手帳がないから対象外だと思い込んでいる家族が多いところです。市区町村の認定という別の道があり、要介護の状態がそのまま判断材料になります。

手帳がなくても認められる道がある

所得税と住民税には障害者控除があります。多くは身体障害者手帳などで判断されますが、65歳以上で、市区町村長が障害者に準ずると認定した人も対象になります。この認定を受けたことを示すのが、障害者控除対象者認定書です。

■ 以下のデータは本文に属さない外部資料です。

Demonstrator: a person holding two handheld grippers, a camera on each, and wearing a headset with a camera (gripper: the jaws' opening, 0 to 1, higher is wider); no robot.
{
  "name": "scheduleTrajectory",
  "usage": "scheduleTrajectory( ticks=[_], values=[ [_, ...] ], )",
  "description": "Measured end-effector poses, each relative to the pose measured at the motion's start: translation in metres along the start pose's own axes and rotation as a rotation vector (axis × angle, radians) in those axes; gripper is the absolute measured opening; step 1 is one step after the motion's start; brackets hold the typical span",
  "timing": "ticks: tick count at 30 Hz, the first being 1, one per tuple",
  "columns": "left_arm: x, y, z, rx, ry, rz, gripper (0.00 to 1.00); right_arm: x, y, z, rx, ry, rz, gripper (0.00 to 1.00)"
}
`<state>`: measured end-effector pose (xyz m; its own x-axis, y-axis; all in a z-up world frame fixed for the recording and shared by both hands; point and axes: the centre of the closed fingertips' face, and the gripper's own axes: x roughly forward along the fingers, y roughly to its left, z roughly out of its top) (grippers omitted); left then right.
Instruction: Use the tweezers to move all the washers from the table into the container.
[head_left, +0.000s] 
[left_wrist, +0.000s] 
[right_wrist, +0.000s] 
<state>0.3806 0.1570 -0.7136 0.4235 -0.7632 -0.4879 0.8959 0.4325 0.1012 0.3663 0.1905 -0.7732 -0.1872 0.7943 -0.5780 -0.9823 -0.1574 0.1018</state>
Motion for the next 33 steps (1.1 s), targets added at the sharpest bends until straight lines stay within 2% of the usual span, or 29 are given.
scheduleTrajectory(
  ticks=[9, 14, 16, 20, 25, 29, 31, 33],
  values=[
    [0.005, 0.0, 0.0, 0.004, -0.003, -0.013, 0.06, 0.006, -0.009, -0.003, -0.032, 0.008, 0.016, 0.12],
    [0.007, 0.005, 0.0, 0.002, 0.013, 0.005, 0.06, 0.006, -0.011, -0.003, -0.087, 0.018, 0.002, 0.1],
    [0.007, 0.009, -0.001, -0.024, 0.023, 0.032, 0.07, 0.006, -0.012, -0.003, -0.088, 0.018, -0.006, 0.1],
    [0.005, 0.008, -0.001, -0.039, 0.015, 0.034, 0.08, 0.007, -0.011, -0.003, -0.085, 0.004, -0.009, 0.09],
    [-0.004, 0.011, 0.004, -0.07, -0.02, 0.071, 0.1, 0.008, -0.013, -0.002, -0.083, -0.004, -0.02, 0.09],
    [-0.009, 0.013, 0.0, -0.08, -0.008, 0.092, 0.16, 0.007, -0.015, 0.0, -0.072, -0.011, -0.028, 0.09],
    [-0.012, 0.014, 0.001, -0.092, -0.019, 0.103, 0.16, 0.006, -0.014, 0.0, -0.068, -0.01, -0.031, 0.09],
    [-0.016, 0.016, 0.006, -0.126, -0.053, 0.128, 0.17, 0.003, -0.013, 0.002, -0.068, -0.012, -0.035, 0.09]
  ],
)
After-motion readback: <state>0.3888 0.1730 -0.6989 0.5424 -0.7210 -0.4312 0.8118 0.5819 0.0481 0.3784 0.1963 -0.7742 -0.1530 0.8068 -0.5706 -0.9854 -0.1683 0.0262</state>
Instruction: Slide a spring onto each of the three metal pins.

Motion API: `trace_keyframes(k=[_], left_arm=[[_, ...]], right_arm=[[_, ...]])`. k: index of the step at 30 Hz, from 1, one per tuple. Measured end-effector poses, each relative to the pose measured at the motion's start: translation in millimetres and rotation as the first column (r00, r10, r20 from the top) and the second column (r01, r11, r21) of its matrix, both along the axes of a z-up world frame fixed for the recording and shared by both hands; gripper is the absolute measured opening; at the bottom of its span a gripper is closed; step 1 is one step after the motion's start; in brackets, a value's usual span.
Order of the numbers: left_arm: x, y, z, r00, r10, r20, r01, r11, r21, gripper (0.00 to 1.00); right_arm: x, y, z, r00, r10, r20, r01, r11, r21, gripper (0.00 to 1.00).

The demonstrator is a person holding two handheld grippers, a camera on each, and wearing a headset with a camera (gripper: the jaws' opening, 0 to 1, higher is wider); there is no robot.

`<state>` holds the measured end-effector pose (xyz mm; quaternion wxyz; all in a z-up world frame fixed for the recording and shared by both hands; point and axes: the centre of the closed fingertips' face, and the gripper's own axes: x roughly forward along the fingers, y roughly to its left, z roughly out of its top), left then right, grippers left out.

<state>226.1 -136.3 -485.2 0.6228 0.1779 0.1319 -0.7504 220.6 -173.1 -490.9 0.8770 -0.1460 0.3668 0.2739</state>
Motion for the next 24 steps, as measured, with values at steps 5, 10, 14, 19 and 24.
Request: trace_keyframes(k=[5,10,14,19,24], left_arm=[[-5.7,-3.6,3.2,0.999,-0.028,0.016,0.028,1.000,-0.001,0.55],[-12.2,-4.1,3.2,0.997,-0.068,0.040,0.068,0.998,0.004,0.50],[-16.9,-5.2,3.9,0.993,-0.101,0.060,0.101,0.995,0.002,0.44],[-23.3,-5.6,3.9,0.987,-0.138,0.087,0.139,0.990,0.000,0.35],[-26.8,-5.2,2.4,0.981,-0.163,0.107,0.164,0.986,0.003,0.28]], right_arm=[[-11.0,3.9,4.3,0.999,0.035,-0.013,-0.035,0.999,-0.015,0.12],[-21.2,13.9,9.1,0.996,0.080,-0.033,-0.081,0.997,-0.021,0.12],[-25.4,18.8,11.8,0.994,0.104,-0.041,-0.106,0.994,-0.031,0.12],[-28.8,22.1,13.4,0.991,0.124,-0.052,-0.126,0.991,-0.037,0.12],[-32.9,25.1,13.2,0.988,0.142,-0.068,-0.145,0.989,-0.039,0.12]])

要介護認定を受けていることが、そのまま認定を意味するわけではありません。 ただし、市区町村は要介護認定の資料をもとに判断するため、認定調査票や主治医意見書の内容が判断材料になります。

判断の目安

おおまかな区分
区分想定される状態
障害者に準ずる身体の障害や認知症が一定の程度にある
特別障害者に準ずるさらに重い状態、または寝たきりに近い状態
認定の基準は市区町村が定めています。「要介護◯以上なら該当」と一律に決めている市区町村もあれば、状態を個別に見る市区町村もあります。同じ状態でも隣の市と結論が違うことがあります。

申請の窓口と時期

市区町村の高齢福祉または介護保険の窓口で申請します。確定申告や年末調整に間に合わせる必要があるため、年末から申告の時期にかけて窓口が混みます。前の年の分をさかのぼって認定してもらえることもあるので、過去に該当していた可能性があるときは相談してください。

控除できるのは、扶養している家族でもよい

本人に所得がなく税金を払っていない場合でも、本人を扶養している家族の申告で控除できます。介護をしている子が申告に加えることで、実際の効きめが出ます。

医療費控除と両方使えますか。
使えます。医療費控除は払った費用にもとづく控除、障害者控除は状態にもとづく控除で、別のものです。
亡くなった年の分も申請できますか。
その年の分について認定を受けられることがあります。市区町村によって扱いが異なるため、窓口で確かめてください。